* **TASK DIRECTIONS**: Reproduce all the data exactly, without pictures.

* **DATASET SECTION**:

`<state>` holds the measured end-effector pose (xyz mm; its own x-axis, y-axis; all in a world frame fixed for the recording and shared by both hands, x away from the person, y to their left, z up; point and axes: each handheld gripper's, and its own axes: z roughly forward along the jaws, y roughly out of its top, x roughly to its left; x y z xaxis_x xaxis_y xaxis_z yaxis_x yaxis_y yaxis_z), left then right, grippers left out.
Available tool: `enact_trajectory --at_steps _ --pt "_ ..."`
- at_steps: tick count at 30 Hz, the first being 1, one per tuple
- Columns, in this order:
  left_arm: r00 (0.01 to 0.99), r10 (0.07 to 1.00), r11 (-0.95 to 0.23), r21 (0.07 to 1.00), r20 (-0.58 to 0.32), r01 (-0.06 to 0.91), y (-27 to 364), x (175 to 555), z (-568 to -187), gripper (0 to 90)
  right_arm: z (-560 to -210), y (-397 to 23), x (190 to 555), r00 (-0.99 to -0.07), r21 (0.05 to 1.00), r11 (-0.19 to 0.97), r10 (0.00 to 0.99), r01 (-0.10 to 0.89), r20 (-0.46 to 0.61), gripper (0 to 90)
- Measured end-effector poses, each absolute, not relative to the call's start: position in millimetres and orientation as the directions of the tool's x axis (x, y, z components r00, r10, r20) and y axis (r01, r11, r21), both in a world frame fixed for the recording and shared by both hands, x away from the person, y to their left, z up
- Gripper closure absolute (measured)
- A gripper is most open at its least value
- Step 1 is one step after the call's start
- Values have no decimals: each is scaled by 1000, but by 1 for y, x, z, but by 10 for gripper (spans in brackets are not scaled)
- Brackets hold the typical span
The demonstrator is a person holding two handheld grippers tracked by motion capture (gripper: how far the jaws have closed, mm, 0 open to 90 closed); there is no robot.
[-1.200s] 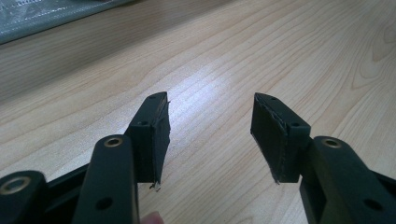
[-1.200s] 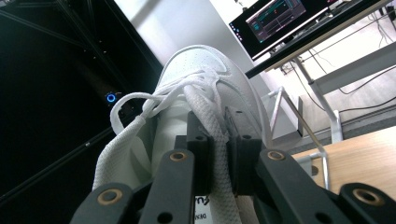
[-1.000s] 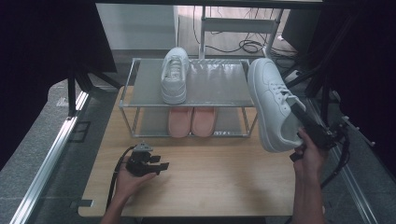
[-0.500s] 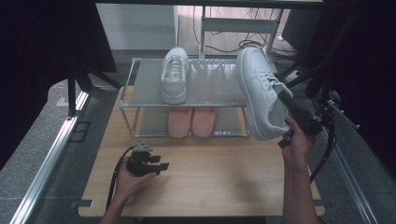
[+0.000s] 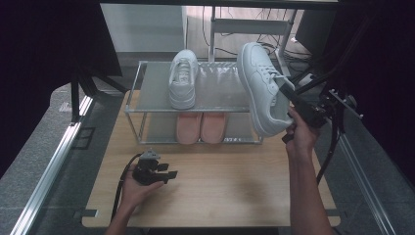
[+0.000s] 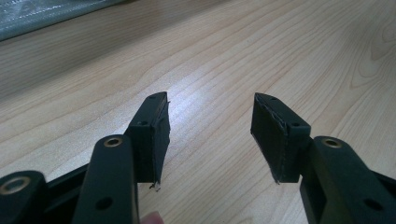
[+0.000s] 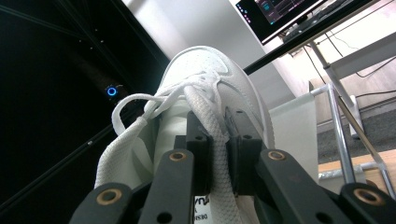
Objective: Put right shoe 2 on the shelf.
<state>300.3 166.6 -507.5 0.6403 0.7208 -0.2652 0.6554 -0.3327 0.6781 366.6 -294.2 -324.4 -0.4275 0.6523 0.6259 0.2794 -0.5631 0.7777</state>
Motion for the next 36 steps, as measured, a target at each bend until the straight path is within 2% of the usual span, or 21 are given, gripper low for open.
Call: enact_trajectory --at_steps 27,36 --pt "638 721 -324 683 -269 655 172 301 -506 471 -307 -245 411 -394 770 -552 661 321 638 814" --pt "637 721 -318 688 -272 653 174 301 -505 471 -306 -216 437 -338 751 -558 672 354 659 813"
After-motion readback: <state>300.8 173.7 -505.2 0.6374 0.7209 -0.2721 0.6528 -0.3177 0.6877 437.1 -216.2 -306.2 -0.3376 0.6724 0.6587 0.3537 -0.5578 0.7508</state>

* **TASK ANSWER**:
`<state>` holds the measured end-effector pose (xyz mm; its own x-axis, y-axis; all in a world frame fixed for the recording and shared by both hands, x away from the person, y to their left, z up; point and axes: each handheld gripper's, and its own axes: z roughly forward along the jaws, y roughly out of its top, x roughly to its left; x y z xaxis_x xaxis_y xaxis_z yaxis_x yaxis_y yaxis_z), left then right, grippers left out.
Available tool: `enact_trajectory --at_steps _ --pt "_ ..."`
- at_steps: tick count at 30 Hz, the first being 1, one per tuple
- Columns, in this order:
  left_arm: r00 (0.01 to 0.99), r10 (0.07 to 1.00), r11 (-0.95 to 0.23), r21 (0.07 to 1.00), r20 (-0.58 to 0.32), r01 (-0.06 to 0.91), y (-27 to 364), x (175 to 555), z (-568 to -187), gripper (0 to 90)
  right_arm: z (-560 to -210), y (-397 to 23), x (190 to 555), r00 (-0.99 to -0.07), r21 (0.05 to 1.00), r11 (-0.19 to 0.97), r10 (0.00 to 0.99), r01 (-0.10 to 0.89), r20 (-0.46 to 0.61), gripper (0 to 90)
- Measured end-effector poses, each absolute, not relative to the call's start: position in millimetres and orientation as the directions of the tool's x axis (x, y, z components r00, r10, r20) and y axis (r01, r11, r21), both in a world frame fixed for the recording and shared by both hands, x away from the person, y to their left, z up
- Gripper closure absolute (measured)
- A gripper is most open at its least value
- Step 1 is one step after the call's start
- Values have no decimals: each is scaled by 1000, but by 1 for y, x, z, but by 10 for gripper (spans in brackets are not scaled)
- Brackets hold the typical span
The demonstrator is a person holding two handheld grippers tracked by motion capture (gripper: how far the jaws have closed, mm, 0 open to 90 closed); there is no robot.
[-1.200s] 
[-1.200s] 
[-1.000s] 
[-0.500s] 
[+0.000s] 
[+0.000s] 
[+0.000s] 
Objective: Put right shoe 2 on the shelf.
<state>300.3 166.6 -507.5 0.6403 0.7208 -0.2652 0.6554 -0.3327 0.6781 366.6 -294.2 -324.4 -0.4275 0.6523 0.6259 0.2794 -0.5631 0.7777</state>
Motion for the next 36 steps, as measured, a target at each bend until the straight path is within 2% of the usual span, or 21 are given, gripper low for open.
Call: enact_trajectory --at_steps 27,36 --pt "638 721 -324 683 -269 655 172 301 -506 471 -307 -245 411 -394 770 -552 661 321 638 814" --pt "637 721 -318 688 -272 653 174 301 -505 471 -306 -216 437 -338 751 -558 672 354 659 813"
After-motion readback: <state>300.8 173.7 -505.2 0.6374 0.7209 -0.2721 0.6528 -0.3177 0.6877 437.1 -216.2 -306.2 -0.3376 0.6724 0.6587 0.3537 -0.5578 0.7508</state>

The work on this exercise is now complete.